Ketika aku dan kakak-kakak masih kecil dulu. Oh bukan, akunya yang kecil. Sebab jarak usia kami 5 hingga 15 tahun. Jadi aku kecil, dan mereka remaja.
Selain karena punya warung, yang tentu saja harus selalu buka, pintu rumah bagian depan pun jarang ditutup. Anak tetangga datang bermain, orang belanja nyelonong masuk, semua itu biasa.
Ketika aku remaja, otomatis kakak-kakak pun sudah besar. Tidak ada teman yang main yang datang begitu saja. Warung tetap buka, tapi pintu depan ditutup namun tidak dikunci.
Suatu kali, ketika kami tengah ramai-ramai berbaring di depan TV, seorang tetangga masuk begitu saja. Tanpa salam, tanpa ketukan. Ceklek, buka pintu, dan bertanya, "Bapak ado?"
Alih-alih menjawab, kami semua bubar. Kakak-kakak perempuanku misuh-misuh. Jelas saja, anak perempuan kalau nonton TV sambil baring, gak karuan lagi gimana posenya. Tanpa jilbab, tanpa celana panjang, ... namanya di dalam rumah.
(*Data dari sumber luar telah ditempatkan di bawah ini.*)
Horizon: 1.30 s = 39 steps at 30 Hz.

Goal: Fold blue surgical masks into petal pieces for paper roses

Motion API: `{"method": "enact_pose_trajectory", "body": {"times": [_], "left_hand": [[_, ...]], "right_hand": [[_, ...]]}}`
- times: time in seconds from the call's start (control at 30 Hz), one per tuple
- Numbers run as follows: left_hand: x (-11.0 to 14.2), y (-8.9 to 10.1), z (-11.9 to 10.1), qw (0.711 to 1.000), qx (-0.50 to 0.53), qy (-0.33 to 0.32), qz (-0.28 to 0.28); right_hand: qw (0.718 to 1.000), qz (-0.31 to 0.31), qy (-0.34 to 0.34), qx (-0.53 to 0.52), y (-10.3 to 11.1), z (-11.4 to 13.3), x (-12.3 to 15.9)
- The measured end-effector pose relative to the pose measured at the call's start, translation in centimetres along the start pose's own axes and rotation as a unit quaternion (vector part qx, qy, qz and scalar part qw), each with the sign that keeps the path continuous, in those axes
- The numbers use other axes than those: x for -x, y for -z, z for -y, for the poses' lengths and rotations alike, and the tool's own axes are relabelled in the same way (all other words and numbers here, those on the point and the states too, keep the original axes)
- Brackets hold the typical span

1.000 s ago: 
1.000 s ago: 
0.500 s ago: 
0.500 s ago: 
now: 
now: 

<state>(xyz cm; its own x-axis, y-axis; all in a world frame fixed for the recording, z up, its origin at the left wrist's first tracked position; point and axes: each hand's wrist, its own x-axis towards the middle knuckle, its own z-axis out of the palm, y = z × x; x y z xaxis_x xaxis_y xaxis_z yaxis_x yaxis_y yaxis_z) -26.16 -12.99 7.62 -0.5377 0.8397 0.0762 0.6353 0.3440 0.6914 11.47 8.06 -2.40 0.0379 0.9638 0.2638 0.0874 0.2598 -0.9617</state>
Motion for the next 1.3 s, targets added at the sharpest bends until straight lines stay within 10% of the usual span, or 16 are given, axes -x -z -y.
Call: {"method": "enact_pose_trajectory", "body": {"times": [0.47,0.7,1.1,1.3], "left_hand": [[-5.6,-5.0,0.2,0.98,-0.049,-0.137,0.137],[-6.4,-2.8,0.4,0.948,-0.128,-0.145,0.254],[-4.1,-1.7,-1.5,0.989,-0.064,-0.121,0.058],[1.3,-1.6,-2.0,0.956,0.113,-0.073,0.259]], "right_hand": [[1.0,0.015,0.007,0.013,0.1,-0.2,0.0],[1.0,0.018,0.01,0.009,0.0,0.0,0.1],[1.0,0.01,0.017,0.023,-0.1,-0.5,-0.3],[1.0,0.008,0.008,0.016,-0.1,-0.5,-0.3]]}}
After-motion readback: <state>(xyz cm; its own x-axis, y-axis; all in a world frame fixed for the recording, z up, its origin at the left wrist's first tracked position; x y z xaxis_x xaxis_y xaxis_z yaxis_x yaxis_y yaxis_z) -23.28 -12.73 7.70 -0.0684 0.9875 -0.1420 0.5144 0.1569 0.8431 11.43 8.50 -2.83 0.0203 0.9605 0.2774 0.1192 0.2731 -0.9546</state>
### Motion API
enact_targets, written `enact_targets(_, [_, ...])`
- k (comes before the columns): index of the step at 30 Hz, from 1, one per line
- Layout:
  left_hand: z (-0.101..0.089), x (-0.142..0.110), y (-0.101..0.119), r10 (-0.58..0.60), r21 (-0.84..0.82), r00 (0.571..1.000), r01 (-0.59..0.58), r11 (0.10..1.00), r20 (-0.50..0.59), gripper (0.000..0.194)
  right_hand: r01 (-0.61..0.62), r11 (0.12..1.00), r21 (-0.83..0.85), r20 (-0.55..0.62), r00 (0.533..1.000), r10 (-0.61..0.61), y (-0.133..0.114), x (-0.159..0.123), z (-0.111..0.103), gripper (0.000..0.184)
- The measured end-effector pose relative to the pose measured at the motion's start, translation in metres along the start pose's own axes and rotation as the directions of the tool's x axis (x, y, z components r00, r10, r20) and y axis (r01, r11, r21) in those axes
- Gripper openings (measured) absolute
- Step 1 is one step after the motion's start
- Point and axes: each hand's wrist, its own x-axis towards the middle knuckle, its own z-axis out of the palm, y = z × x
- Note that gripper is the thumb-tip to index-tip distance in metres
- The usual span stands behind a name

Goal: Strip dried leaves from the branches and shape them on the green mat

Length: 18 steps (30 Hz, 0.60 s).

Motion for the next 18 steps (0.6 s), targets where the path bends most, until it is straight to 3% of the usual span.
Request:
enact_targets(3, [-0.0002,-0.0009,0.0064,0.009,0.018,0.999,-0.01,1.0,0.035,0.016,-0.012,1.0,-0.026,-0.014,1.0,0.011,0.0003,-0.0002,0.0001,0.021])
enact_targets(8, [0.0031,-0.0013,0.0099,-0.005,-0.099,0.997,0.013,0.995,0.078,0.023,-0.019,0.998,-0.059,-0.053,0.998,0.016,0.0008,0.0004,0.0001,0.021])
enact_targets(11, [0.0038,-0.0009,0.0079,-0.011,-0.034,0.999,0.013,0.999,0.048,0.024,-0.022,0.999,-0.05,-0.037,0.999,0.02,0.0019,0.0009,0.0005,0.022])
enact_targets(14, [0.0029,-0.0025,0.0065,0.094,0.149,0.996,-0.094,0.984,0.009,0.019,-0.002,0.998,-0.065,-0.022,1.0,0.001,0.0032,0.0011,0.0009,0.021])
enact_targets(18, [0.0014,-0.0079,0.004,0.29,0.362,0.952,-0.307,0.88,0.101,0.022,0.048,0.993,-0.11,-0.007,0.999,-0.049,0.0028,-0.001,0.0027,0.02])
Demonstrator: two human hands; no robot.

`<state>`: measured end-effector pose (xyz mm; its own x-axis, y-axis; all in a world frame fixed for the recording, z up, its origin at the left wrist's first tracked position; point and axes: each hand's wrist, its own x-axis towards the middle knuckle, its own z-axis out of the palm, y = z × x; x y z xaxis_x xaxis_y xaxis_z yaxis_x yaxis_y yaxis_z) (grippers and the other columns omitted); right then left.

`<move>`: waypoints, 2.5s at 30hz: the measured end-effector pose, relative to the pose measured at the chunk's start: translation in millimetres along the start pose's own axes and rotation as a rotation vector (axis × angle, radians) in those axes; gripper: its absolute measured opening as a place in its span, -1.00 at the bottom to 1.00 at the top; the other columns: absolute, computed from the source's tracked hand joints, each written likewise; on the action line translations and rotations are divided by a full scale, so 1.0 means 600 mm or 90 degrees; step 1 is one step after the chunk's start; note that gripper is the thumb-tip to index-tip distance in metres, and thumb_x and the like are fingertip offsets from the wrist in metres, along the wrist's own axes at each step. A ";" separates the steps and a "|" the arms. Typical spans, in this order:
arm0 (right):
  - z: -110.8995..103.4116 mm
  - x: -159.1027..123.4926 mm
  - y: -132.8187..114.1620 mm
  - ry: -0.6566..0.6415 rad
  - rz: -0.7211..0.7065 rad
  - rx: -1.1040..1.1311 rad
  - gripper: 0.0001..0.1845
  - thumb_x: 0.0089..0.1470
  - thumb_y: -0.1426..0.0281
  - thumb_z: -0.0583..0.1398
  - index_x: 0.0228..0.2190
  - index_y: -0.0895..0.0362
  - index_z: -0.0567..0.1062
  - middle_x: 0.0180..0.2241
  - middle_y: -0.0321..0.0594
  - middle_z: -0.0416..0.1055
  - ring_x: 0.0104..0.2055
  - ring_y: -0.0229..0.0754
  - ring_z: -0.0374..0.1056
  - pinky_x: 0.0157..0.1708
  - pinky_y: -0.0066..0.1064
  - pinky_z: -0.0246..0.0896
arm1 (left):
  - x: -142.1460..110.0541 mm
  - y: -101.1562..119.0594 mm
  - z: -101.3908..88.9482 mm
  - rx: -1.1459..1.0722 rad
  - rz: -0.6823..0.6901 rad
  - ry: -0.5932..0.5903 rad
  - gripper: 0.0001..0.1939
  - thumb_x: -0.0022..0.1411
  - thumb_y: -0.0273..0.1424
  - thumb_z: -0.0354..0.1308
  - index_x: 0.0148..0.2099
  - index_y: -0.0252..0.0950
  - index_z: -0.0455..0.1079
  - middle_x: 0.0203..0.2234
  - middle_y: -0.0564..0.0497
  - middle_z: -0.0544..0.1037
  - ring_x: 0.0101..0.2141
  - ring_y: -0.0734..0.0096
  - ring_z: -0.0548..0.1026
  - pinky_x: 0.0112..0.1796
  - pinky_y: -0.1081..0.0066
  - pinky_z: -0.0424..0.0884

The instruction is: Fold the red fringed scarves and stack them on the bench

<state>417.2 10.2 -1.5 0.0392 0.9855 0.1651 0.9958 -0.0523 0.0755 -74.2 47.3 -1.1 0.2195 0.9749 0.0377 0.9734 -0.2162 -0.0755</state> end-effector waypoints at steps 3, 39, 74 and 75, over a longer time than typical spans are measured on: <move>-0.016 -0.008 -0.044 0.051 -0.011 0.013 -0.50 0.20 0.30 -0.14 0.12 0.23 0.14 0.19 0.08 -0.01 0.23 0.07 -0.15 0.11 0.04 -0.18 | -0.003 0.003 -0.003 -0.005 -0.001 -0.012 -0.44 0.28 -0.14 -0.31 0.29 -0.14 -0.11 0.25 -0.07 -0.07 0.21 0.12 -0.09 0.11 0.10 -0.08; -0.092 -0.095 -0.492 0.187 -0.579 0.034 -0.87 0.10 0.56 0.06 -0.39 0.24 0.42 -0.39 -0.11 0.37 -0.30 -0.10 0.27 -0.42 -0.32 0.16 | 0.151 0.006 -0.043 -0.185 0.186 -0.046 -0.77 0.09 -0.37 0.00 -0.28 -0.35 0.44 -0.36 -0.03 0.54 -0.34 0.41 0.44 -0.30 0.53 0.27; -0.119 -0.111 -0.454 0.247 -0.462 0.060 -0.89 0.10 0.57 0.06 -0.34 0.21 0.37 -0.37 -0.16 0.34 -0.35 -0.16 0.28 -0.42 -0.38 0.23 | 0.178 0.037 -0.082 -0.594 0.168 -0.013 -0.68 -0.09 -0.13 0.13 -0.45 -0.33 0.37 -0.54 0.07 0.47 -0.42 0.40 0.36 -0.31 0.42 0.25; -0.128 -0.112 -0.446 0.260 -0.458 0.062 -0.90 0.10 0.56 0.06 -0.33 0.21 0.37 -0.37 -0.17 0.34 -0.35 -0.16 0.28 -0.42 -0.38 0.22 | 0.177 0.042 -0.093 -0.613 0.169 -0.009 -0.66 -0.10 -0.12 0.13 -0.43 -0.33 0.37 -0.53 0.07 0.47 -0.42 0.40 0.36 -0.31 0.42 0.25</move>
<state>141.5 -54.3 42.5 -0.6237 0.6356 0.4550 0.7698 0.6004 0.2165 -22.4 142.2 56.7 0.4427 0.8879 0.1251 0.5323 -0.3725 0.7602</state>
Sejak itu, pintu depan dan samping kami kunci. Hanya warung yang terbuka, tapi sesekali ditutup juga. Aku sendiri memilih tidak lagi nonton TV di depan, karena risiko terlihat dari luar selalu ada. Jika pintu warung dibuka, pembeli masuk sampai ke rumah. Jika ditutup, mereka menempelkan wajah ke kaca jendela, melihat tuan rumah ada di bagian mana.
Baca juga: Digosipin Salah, Ditulis Juga Tidak Baik
Kebiasaan Turun Menurun
Sejak orang-orang familier dengan HP, rumah-rumah kian rapat ditutup. Sebab bukan satu dua kali di lingkungan kami, pencuri masuk rumah siang bolong dan berhasil menggondol berbagai gawai yang tergeletak begitu saja di atas meja.
Kukira, sejak itu orang-orang akan lebih beretika ketika masuk ke rumah orang lain. Minimal membedakan diri dengan maling atau rampok. Nyatanya ... kuceritakan satu saja ya, dari puluhan kejadian yang berulang padahal aku sudah jauh dari usia anak-anak.
Awal menikah, aku masih tinggal satu rumah dengan orang tua, mengisi kamar yang sudah kutinggali sejak remaja. Suatu siang, suasana hening, cuaca panas. Aku dan suami sedang berada di kamar, kami sama-sama sibuk dengan HP masing-masing.
Tiba-tiba tanpa ada bebunyian, seorang tetangga sudah masuk ke kamar kami. "Oi, mano Mamak?" katanya.